RAID failure update
:: Saturday, May 27th, 2006 @ 12:46:55 am
:: Tags: Computers
After my RAID went critical yesterday morning, I assigned the failed drive as a global spare (for kicks), and the RAID started rebuilding automatically. 30 hours later the rebuild finished, but the machine hung upon running CHKDSK. So I swapped the faulty drive out with a new one, which had arrived in the mail earlier in the day. And so another 30-hr rebuild has been kicked off. The first CHKDSK recovered more than 50mb of corrupted files and directories, and I’m afraid of what running another instance will find, once the current rebuilt is done.
Between my last backup and the files that exist on my other machine(s), I don’t think I have lost any data. But we’ll see…
This is lame: Maxtor requires that you run a diagnostic tool in order to get an online RMA for defective drives. The problem is, the stupid tool builds a bootable floppy drive! Who uses floppy drives these days!? Floppy-drive-less, I’m going to have to call support for my RMA on Tuesday, since Monday is a national holiday.
Repeat after me: I will never buy Maxtor or Western Digital drives again. I will never buy Maxtor or Western Digital drives again. I will never buy Maxtor or Western Digital drives again.

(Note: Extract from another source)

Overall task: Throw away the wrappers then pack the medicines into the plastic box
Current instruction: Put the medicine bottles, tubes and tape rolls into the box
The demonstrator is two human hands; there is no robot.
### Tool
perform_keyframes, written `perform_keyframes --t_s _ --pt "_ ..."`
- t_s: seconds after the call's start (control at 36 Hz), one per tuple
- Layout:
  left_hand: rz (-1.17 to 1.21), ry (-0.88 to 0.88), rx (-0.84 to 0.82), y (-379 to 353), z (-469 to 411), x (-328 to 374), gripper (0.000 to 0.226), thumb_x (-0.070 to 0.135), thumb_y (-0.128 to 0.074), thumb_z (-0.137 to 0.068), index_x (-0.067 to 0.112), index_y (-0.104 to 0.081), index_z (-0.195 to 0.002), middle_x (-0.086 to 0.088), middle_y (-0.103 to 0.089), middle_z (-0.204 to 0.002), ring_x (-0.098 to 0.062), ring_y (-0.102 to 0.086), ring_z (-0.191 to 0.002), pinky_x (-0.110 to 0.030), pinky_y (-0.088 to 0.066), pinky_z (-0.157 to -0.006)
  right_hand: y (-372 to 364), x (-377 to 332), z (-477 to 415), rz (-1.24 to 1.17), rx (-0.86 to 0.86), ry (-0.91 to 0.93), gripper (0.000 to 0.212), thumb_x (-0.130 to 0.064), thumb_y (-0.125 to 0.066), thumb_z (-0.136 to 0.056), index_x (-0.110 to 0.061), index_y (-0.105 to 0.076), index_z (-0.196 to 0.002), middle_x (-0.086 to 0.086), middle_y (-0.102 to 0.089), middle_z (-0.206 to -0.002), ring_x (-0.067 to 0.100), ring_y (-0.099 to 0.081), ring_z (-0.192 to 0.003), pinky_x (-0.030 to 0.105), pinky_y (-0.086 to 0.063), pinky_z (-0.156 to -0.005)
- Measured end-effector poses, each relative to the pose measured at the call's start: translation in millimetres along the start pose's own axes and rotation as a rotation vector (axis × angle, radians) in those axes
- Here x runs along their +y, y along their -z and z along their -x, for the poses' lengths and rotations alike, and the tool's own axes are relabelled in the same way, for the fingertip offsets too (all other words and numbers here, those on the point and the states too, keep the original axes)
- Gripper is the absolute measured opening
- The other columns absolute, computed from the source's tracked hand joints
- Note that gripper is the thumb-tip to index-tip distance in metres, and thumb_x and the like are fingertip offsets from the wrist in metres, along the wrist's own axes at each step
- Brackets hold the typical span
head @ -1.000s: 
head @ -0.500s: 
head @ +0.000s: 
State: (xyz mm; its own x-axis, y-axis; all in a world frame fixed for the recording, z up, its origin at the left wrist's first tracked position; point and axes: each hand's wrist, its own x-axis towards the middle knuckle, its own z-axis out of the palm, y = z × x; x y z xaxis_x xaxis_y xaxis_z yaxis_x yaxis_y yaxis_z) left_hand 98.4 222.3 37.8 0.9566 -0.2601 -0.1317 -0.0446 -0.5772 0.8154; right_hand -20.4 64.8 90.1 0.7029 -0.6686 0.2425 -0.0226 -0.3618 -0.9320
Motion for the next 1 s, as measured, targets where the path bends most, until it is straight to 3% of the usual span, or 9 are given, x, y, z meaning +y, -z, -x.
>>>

I’ve already stopped buying WD drives. But I had to replace the failed Maxtor with another MAxtor, and with Seagate’s acquisition of Maxtor, we may have to cross Seagate off of the list as well (even though they’re at the top of my list right now, along with Hitachi).
stick with Hitachi. Our lab testing shows hitachi drives to be out on top. for SCSI or FC drives, Seagate edges out Hitachi by a tad. If we could only have cheap, fast flash drives. next gen hybrid flash/disk drives. 2007 ;)
I don’t buy WD drives anymore and the two I still have in use I essentally treat them as if they could fail at any moment (ie. backups of all data or data that can be lost are on those drives).
Tend to stick with Seagate, Hitachi or for smooth silent read/writes Samsung (spinpoint series).
Hope there is no data loss.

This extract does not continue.